[Problem to work on]: Copy out the entries exactly, and wherever a picture appears, leave it out.

[Data listing]:

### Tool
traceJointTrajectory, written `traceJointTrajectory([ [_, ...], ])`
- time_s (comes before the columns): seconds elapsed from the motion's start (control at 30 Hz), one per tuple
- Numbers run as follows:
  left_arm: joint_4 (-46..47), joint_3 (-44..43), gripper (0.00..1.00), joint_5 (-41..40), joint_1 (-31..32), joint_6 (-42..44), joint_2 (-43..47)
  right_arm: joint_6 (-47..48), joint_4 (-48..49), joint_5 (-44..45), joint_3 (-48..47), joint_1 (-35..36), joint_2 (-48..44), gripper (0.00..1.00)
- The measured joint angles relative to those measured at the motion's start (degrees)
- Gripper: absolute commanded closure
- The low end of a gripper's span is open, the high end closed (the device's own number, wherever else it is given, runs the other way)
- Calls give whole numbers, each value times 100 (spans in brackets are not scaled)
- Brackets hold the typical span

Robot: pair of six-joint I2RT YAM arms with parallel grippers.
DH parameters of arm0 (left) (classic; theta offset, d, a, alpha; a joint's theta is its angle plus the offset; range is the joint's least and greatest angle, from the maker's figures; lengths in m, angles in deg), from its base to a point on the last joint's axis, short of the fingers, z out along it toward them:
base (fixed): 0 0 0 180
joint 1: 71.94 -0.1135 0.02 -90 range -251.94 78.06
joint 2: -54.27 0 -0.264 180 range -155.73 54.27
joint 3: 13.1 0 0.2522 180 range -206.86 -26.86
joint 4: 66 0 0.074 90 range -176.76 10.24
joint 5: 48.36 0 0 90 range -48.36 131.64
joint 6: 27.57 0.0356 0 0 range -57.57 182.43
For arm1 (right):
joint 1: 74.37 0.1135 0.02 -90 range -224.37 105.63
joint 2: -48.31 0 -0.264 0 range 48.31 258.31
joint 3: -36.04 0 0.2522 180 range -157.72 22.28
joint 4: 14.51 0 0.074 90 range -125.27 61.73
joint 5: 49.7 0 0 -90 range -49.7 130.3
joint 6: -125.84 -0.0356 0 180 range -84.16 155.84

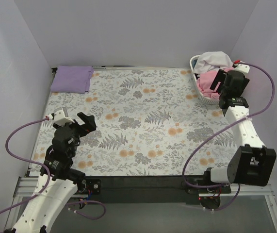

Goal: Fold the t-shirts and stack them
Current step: Grab the tshirt from the pile

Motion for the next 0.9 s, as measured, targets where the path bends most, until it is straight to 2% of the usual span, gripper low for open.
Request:
traceJointTrajectory([
  [0.13,24,0,4,7,0,50,83,-197,278,-481,-492,-555,1084,17],
  [0.17,28,0,4,9,0,59,90,-223,343,-619,-619,-643,1349,23],
  [0.33,50,0,5,26,0,85,96,-264,463,-1152,-1038,-828,2321,38],
  [0.37,61,0,5,35,0,92,96,-238,468,-1215,-1058,-835,2420,52],
  [0.43,87,0,5,39,0,101,96,-155,470,-1307,-1064,-846,2518,63],
  [0.47,101,0,5,39,0,103,96,-138,474,-1360,-1064,-868,2538,76],
  [0.53,122,0,5,42,0,118,96,-57,492,-1458,-1067,-876,2542,86],
  [0.57,127,0,5,44,0,122,96,-13,496,-1513,-1075,-883,2542,96],
  [0.63,127,0,5,44,0,125,94,70,518,-1613,-1113,-905,2549,99],
  [0.9,127,0,5,42,0,142,87,321,531,-1954,-1161,-942,2356,99],
])
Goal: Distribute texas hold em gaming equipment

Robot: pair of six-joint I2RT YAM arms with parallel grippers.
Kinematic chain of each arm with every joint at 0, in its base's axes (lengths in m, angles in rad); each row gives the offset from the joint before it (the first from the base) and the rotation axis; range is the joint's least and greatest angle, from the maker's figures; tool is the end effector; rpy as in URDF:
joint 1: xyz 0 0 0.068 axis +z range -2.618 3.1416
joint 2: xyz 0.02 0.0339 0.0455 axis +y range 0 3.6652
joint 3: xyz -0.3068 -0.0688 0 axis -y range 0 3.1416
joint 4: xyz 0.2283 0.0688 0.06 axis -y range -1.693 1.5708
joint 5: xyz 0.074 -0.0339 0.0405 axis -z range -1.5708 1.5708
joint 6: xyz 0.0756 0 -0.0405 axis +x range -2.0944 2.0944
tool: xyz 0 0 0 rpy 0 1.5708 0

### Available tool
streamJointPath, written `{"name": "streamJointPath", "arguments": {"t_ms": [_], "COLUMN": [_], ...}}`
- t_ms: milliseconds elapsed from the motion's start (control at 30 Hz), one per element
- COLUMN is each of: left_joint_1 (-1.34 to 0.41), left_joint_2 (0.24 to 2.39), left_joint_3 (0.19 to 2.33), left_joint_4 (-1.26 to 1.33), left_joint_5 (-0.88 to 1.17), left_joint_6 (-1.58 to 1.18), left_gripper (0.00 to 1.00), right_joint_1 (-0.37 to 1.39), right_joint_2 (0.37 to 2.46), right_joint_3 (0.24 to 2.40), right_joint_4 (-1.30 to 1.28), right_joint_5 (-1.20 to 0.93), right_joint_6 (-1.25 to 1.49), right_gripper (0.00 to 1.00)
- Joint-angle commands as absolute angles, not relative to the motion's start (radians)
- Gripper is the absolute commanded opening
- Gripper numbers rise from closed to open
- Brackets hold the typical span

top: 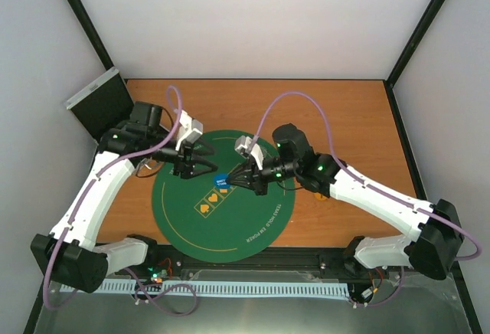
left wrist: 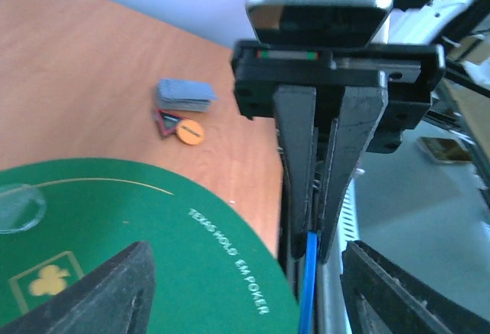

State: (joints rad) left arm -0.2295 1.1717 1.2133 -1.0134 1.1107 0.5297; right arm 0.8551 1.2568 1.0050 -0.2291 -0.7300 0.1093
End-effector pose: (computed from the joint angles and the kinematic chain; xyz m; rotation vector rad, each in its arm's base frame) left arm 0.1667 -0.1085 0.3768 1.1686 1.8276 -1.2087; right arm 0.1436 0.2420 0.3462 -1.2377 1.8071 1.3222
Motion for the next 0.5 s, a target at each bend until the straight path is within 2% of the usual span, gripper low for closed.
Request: {"name": "streamJointPath", "arguments": {"t_ms": [0,133,367,433,467], "left_joint_1": [-0.319,-0.348,-0.348,-0.348,-0.348], "left_joint_2": [1.175,1.176,1.156,1.153,1.151], "left_joint_3": [1.165,1.157,1.154,1.152,1.152], "left_joint_4": [-1.066,-1.107,-1.098,-1.115,-1.126], "left_joint_5": [1.159,1.170,1.148,1.140,1.136], "left_joint_6": [0.617,0.685,0.691,0.705,0.711], "left_gripper": [0.65,0.50,0.08,0.01,0.01], "right_joint_1": [0.892,0.897,0.900,0.900,0.900], "right_joint_2": [1.288,1.315,1.305,1.297,1.293], "right_joint_3": [1.060,1.079,1.100,1.097,1.096], "right_joint_4": [-0.154,-0.147,-0.187,-0.198,-0.203], "right_joint_5": [-0.730,-0.727,-0.702,-0.688,-0.684], "right_joint_6": [0.077,0.073,0.039,0.026,0.024], "right_gripper": [0.03,0.03,0.03,0.03,0.03]}}
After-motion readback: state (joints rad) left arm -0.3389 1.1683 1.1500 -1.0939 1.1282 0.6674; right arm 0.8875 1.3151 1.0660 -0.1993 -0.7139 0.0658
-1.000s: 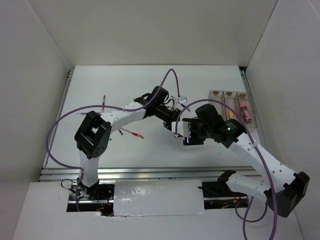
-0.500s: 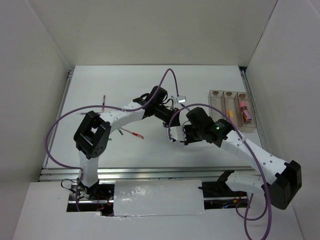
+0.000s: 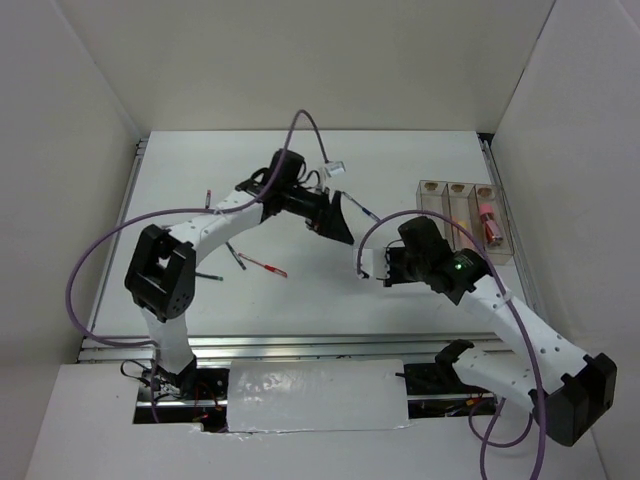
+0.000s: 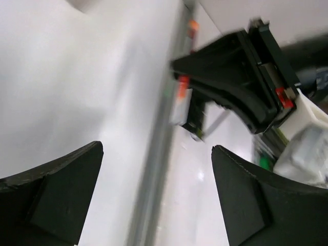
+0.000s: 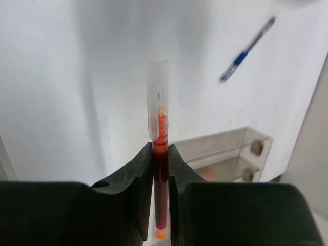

[Problem solution]:
### Tool
traceJointTrajectory, written `traceJointTrajectory([ [_, ...], ])`
- time_s (comes before the columns): seconds elapsed from the motion's start (control at 30 Hz), one per tuple
- Numbers run as follows:
  left_arm: joint_4 (-46..47), joint_3 (-44..43), gripper (0.00..1.00), joint_5 (-41..40), joint_1 (-31..32), joint_6 (-42..44), joint_2 (-43..47)
  right_arm: joint_6 (-47..48), joint_4 (-48..49), joint_5 (-44..45), joint_3 (-48..47), joint_1 (-35..36), joint_2 (-48..44), gripper (0.00..1.00)
- The measured joint angles relative to those measured at the motion's start (degrees)
- Gripper: absolute commanded closure
- The low end of a gripper's span is open, the high end closed (the device's own number, wherever else it is given, runs the other way)
- Calls give whole numbers, each value times 100 (spans in brackets are not scaled)
- Brackets hold the typical span

Robot: pair of six-joint I2RT YAM arms with parallel grippers.
DH parameters of arm0 (left) (classic; theta offset, d, a, alpha; a joint's theta is its angle plus the offset; range is the joint's least and greatest angle, from the maker's figures; lengths in m, angles in deg), from its base to a point on the last joint's axis, short of the fingers, z out along it toward them:
base (fixed): 0 0 0 180
joint 1: 71.94 -0.1135 0.02 -90 range -251.94 78.06
joint 2: -54.27 0 -0.264 180 range -155.73 54.27
joint 3: 13.1 0 0.2522 180 range -206.86 -26.86
joint 4: 66 0 0.074 90 range -176.76 10.24
joint 5: 48.36 0 0 90 range -48.36 131.64
joint 6: 27.57 0.0356 0 0 range -57.57 182.43
For arm1 (right):
joint 1: 74.37 0.1135 0.02 -90 range -224.37 105.63
joint 2: -48.31 0 -0.264 0 range 48.31 258.31
joint 3: -36.04 0 0.2522 180 range -157.72 22.28
joint 4: 14.51 0 0.074 90 range -125.27 61.73
joint 5: 49.7 0 0 -90 range -49.7 130.3
joint 6: -125.84 -0.0356 0 180 range -84.16 155.84


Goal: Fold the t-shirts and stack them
Current step: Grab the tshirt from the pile

Motion for the next 0.9 s, as measured, targets where the path bends most, until it is straight to 2% of the usual span, gripper low for open.
Request:
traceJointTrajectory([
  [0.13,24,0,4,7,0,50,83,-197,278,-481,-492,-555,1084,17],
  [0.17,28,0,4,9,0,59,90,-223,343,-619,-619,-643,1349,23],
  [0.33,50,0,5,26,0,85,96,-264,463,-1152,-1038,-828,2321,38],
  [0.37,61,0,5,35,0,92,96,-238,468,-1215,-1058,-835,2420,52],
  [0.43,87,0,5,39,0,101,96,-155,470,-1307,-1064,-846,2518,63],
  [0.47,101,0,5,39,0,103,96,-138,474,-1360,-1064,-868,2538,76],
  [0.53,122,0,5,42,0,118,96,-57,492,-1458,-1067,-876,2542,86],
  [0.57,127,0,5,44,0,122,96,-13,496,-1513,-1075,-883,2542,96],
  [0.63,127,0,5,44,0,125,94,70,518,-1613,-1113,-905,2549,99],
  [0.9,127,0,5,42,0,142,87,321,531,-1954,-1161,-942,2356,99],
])
Goal: Distribute texas hold em gaming equipment

Robot: pair of six-joint I2RT YAM arms with parallel grippers.
Kinematic chain of each arm with every joint at 0, in its base's axes (lengths in m, angles in rad); each row gives the offset from the joint before it (the first from the base) and the rotation axis; range is the joint's least and greatest angle, from the maker's figures; tool is the end effector; rpy as in URDF:
joint 1: xyz 0 0 0.068 axis +z range -2.618 3.1416
joint 2: xyz 0.02 0.0339 0.0455 axis +y range 0 3.6652
joint 3: xyz -0.3068 -0.0688 0 axis -y range 0 3.1416
joint 4: xyz 0.2283 0.0688 0.06 axis -y range -1.693 1.5708
joint 5: xyz 0.074 -0.0339 0.0405 axis -z range -1.5708 1.5708
joint 6: xyz 0.0756 0 -0.0405 axis +x range -2.0944 2.0944
tool: xyz 0 0 0 rpy 0 1.5708 0

### Available tool
streamJointPath, written `{"name": "streamJointPath", "arguments": {"t_ms": [_], "COLUMN": [_], ...}}`
- t_ms: milliseconds elapsed from the motion's start (control at 30 Hz), one per element
- COLUMN is each of: left_joint_1 (-1.34 to 0.41), left_joint_2 (0.24 to 2.39), left_joint_3 (0.19 to 2.33), left_joint_4 (-1.26 to 1.33), left_joint_5 (-0.88 to 1.17), left_joint_6 (-1.58 to 1.18), left_gripper (0.00 to 1.00), right_joint_1 (-0.37 to 1.39), right_joint_2 (0.37 to 2.46), right_joint_3 (0.24 to 2.40), right_joint_4 (-1.30 to 1.28), right_joint_5 (-1.20 to 0.93), right_joint_6 (-1.25 to 1.49), right_gripper (0.00 to 1.00)
- Joint-angle commands as absolute angles, not relative to the motion's start (radians)
- Gripper is the absolute commanded opening
- Gripper numbers rise from closed to open
- Brackets hold the typical span

top: 
left wrist: 

State: (joints rad) left arm -0.2295 1.1717 1.2133 -1.0134 1.1107 0.5297; right arm 0.8551 1.2568 1.0050 -0.2291 -0.7300 0.1093
End-effector pose: (computed from the joint angles and the kinematic chain; xyz m; rotation vector rad, each in its arm's base frame) left arm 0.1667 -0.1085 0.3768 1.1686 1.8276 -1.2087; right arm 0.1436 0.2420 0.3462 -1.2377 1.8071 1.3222
Motion for the next 0.5 s, a target at each bend until the straight path is within 2% of the usual span, gripper low for closed.
Request: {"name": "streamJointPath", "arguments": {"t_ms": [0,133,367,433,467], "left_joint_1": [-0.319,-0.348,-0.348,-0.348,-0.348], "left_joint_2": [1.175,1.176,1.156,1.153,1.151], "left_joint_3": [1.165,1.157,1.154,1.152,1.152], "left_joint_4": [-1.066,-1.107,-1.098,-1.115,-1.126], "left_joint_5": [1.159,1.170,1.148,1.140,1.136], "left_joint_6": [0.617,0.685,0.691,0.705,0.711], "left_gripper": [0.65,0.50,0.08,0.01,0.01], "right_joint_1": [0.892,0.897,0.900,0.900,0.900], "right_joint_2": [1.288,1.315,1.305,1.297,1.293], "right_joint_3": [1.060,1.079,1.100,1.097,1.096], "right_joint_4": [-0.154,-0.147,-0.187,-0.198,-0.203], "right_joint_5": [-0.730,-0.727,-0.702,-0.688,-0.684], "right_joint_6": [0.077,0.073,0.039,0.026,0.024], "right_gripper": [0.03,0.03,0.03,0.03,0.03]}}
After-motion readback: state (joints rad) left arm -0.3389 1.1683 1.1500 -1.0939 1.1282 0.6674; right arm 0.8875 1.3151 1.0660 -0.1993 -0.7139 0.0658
-1.000s: 
-0.500s: 
+0.000s: 
+0.000s: 
+0.000s: 

No additional response is needed to complete this exercise.